Biggest revolutions in agriculture will not be in software, but in geo-politics, law, finance, real-estate, insurance, equipment, transportation, fertilizers, packaging and preservation, and genetic engineering, etc. Real stuff.

Farming is our bread and butter, meat and potatoes. Food is the #1 on every living being's list of Important Shit™.

So, sell out, sell your apps and move on.


We've been collecting this kind of data for hundreds of years. It is all pretty well understood at this point. It looks like a great tool over pen and paper, but I'm just not seeing the future potential that you are. Even sharing how farms operate in North America to less fortunate areas of the world isn't going to get them very far. I often cannot even practice the same techniques used by my neighbours a few miles up the road, let alone half way across the world.

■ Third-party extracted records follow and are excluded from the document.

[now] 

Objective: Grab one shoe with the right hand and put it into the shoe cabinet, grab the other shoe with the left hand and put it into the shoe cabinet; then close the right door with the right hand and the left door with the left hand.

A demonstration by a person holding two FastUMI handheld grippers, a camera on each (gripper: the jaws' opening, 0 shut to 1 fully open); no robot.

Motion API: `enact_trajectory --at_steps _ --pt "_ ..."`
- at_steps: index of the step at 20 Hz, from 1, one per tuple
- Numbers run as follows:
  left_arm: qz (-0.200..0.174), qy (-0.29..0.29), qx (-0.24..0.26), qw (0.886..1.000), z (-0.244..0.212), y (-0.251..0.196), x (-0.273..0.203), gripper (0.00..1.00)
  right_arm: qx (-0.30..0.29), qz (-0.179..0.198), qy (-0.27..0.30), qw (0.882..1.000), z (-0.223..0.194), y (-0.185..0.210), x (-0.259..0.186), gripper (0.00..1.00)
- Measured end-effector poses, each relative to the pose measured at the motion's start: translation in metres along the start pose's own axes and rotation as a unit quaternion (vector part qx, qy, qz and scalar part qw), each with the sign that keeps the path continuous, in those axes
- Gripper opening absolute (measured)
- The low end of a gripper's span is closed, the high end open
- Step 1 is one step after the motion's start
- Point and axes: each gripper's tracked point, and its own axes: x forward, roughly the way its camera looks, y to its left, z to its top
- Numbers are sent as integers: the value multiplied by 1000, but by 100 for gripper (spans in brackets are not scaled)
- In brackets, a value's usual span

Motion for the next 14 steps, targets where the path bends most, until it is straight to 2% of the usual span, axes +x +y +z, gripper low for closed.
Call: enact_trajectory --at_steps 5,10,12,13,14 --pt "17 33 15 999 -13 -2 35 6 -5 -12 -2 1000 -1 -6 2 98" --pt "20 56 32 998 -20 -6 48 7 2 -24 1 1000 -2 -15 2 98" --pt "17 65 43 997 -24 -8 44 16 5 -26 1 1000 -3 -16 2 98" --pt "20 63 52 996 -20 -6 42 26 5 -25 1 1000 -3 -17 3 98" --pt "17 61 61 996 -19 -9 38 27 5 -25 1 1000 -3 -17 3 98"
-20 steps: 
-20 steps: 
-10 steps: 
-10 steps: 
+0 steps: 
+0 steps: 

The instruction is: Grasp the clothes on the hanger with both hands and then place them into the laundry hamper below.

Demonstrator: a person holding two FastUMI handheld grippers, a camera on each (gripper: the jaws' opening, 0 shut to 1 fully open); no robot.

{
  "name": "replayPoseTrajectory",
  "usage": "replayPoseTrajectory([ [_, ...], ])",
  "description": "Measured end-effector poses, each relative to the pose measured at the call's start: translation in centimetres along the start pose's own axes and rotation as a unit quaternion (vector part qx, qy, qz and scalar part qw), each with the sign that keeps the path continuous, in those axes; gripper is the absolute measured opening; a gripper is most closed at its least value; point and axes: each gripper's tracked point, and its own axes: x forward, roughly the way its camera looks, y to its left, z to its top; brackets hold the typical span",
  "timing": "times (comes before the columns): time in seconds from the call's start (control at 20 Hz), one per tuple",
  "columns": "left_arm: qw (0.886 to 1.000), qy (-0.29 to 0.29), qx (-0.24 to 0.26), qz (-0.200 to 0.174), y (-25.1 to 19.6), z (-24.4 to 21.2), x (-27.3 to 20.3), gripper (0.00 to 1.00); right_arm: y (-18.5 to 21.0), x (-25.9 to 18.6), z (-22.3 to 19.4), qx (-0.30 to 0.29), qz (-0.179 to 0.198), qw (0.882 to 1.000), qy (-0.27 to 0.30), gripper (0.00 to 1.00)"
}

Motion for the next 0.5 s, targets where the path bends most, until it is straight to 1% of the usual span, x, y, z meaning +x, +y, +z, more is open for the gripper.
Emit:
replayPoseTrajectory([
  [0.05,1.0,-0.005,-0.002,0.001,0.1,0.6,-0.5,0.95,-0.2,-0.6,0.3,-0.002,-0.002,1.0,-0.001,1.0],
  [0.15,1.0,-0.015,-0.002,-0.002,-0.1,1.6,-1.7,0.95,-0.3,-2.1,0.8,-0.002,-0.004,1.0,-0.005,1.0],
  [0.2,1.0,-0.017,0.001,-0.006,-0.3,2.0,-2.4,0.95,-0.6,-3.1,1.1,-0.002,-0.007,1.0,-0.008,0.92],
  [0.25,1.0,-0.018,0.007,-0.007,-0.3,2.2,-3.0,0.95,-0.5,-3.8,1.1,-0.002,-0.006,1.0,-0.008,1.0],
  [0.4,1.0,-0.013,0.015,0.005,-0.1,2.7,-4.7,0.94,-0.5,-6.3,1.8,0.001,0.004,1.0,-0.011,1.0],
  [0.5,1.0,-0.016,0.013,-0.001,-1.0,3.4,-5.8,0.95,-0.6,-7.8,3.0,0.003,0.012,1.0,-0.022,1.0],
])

> Build an app that asks me what my resources and interests are, and help me build a farm that suits my capabilities: If i have an apartment in seatlle with a balcony of 200 square feet and $50 per month to apply to that square footage, what can I grow.

Ignoring the challenges of scaling the volumes down, I can tell you right now that my average input costs for 200 square feet of grain is about $2. You can expect to make about $0.20-$0.40 after harvest. Vegetables will have better returns, but you are unlikely to grow more than you can eat yourself in such a small area. For a garden, you may as well plant what you like to eat. You don't really need an app for that.